Thursday, October 25, 2007

AMS meeting October 24th, or boo to code & policies.

Yesterday there was an AMS council meeting. I missed it, but since everyone loves hearing about the machinations of democracy, or better yet, themselves, here's a summary written up by Blake Frederick, the AVP Academic and University Affairs (otherwise known as Brendon's minion), on his brand-new blog: http://universityaffairs.blogspot.com/. I also have word that a certain illustrious blog was featured to encourage more people to run for office! woot!

Reading Blake's summary over, it strikes me that the code and policies committee is a bit ridiculous. Yesterday they brought forward a policy restricting sound recording and video recording at AMS council and committee meetings. This is a topic that when you really think about it, might actually be important a couple times a year. Whatever. But code & policies has pro-actively taken it on! It almost instantaneously devoted attention to this (in my opinion silly) topic, to introduce (in my opinion silly) code amendments, when at the same time, code & policies has been sitting on some big items that have literally been waiting for attention for years. Big items like committee reform, and a students' assembly. These are initiatives that actually had council support, and partial approval, but were sent to the committee for some more work and expertise. Hah - the committee is basically a junkyard of abandoned policy. Apparently, committee chair Scott Bernstein's personal aversion to the gaze of video lenses (the horror!) is more important than council's priorities.
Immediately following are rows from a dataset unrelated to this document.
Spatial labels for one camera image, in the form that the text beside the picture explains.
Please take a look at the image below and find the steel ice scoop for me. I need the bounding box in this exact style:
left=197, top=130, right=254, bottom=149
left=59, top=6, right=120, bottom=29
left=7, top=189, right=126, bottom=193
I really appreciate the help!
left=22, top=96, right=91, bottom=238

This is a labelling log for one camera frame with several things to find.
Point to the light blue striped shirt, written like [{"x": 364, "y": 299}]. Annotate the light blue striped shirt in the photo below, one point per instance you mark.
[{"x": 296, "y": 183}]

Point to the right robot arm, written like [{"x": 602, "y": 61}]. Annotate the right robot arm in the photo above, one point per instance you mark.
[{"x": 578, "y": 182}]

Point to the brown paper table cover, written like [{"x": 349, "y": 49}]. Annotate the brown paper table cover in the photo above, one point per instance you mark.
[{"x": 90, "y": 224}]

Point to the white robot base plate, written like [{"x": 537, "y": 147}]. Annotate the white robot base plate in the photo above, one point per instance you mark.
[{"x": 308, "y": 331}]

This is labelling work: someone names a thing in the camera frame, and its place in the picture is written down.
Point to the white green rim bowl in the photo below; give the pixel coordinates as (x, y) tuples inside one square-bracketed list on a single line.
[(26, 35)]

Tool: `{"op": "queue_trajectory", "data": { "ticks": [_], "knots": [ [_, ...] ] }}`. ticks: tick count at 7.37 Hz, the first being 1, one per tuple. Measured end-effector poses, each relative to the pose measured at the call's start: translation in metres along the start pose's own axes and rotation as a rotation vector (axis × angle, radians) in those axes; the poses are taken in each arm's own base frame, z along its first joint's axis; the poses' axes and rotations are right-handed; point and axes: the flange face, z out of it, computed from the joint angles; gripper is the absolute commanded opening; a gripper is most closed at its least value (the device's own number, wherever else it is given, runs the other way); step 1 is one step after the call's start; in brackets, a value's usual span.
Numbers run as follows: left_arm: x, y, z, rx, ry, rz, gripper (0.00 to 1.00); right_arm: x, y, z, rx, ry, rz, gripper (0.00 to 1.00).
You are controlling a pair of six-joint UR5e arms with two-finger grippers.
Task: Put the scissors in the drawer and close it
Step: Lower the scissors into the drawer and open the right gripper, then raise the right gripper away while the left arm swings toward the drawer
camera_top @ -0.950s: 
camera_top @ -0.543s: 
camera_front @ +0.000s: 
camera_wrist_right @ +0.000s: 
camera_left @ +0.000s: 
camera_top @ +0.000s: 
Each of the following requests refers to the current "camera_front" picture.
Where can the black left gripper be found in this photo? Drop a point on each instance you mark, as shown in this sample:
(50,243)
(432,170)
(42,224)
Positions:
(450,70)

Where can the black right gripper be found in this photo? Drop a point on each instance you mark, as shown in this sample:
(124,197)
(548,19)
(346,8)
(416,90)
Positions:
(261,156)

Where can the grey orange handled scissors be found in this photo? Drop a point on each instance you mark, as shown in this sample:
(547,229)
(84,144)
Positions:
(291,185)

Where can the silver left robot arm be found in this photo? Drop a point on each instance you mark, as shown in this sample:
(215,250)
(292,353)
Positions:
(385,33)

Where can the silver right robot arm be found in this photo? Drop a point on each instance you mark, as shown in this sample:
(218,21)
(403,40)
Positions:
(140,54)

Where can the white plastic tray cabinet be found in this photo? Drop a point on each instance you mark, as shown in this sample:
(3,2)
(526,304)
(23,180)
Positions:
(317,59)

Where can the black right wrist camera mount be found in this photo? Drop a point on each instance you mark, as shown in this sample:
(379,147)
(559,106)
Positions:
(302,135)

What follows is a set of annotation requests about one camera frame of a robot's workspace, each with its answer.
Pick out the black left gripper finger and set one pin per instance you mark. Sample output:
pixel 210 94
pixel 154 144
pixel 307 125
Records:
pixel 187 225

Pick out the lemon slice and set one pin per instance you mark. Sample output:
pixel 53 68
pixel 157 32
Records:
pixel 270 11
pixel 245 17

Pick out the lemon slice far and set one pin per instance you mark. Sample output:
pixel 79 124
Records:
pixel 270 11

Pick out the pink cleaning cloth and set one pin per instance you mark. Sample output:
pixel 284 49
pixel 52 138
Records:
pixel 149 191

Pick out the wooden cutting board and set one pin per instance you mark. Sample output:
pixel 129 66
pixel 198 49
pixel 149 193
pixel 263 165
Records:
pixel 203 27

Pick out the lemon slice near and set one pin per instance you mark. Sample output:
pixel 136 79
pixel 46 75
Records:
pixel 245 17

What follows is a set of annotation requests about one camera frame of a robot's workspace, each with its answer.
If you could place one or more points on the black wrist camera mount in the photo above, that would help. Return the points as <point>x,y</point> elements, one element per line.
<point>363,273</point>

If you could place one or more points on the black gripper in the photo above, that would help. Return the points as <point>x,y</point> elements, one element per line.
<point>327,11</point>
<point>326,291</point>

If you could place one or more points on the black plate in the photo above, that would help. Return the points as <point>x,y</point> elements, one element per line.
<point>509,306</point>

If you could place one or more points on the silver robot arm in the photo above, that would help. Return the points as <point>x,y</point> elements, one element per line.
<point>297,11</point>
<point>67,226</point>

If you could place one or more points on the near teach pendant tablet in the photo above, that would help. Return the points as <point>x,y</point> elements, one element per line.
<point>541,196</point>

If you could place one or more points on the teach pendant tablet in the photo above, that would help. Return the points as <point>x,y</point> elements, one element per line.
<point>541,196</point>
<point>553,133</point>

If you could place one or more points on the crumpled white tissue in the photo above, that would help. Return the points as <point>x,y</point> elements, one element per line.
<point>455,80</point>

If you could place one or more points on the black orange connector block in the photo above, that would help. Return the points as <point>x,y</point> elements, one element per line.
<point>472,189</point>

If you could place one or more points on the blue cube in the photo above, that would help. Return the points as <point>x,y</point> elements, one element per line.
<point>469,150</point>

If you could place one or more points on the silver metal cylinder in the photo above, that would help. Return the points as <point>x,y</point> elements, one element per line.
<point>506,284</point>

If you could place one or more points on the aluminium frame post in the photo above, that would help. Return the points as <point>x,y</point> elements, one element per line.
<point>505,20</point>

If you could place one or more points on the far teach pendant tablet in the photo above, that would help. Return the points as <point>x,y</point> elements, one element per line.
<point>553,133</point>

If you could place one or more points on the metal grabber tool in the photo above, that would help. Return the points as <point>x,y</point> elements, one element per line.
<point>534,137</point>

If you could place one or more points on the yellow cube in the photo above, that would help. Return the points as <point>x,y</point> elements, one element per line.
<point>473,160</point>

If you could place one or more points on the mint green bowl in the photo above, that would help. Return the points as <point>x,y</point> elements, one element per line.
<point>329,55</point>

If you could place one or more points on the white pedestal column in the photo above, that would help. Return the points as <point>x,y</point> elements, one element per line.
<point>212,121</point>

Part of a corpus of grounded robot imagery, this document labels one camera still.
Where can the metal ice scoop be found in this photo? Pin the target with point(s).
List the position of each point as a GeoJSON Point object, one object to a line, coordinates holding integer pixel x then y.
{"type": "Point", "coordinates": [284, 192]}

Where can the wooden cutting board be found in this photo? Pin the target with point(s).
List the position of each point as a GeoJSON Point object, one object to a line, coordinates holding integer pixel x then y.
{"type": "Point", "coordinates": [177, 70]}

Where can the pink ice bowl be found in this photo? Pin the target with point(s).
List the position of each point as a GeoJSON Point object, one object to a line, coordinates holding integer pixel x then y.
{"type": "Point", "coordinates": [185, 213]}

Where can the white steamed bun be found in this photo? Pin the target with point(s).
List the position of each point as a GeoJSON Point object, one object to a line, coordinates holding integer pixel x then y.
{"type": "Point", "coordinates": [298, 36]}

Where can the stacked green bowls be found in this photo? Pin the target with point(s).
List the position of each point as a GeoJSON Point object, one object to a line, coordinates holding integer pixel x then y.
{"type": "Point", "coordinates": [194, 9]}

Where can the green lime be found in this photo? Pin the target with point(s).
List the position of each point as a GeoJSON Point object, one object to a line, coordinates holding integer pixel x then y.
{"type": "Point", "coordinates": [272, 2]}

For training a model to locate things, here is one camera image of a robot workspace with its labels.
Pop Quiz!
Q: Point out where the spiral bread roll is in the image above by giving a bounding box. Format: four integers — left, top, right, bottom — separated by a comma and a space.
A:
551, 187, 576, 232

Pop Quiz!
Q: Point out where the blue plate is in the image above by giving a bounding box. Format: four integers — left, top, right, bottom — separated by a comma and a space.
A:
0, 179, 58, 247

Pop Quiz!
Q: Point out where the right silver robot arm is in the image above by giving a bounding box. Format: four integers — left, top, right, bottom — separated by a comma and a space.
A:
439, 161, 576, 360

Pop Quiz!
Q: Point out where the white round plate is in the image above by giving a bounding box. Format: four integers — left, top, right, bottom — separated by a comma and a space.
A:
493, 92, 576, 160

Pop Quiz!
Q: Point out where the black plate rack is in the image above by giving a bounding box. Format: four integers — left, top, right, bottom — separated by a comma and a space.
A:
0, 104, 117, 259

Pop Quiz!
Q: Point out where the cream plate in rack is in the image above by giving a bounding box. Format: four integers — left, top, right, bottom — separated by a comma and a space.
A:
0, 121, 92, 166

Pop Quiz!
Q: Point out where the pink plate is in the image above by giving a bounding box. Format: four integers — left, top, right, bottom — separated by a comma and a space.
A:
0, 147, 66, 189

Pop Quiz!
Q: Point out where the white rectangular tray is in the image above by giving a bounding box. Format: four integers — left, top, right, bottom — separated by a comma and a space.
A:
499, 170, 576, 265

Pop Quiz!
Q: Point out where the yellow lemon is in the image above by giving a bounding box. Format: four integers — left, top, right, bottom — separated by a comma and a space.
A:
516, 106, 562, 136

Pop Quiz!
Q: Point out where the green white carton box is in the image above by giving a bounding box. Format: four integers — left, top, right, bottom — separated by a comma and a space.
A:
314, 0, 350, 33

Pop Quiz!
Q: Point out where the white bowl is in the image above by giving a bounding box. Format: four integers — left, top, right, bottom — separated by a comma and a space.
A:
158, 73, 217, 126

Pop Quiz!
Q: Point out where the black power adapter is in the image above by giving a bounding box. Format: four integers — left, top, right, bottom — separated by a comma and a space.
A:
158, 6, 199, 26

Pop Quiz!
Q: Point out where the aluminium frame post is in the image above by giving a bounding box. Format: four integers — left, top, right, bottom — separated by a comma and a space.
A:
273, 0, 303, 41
This actually brings up some bigger topics:

  • Council tends to bundle things off to code & policies when anything of a slightly technical nature comes up, or when they can't seem to agree. This means that any complex or controversial policies end up being delayed indefinitely, and council can conveniently forget about them. This is also symptomatic of the fact that other working groups in the society don't seem to draft policies at all. There isn't a great venue for policy consultation other than the committee, and the whole council itself. Both have proved agonizingly inefficient in different ways.
  • In the terms of reference for the committee (code section V article 6), it is clear that the body is to be used by council as an expert group. If the code & policies committee doesn't follow council's priorities, in favour of (in this year's case) bylaw changes and the chair's personal initiatives, there's a problem.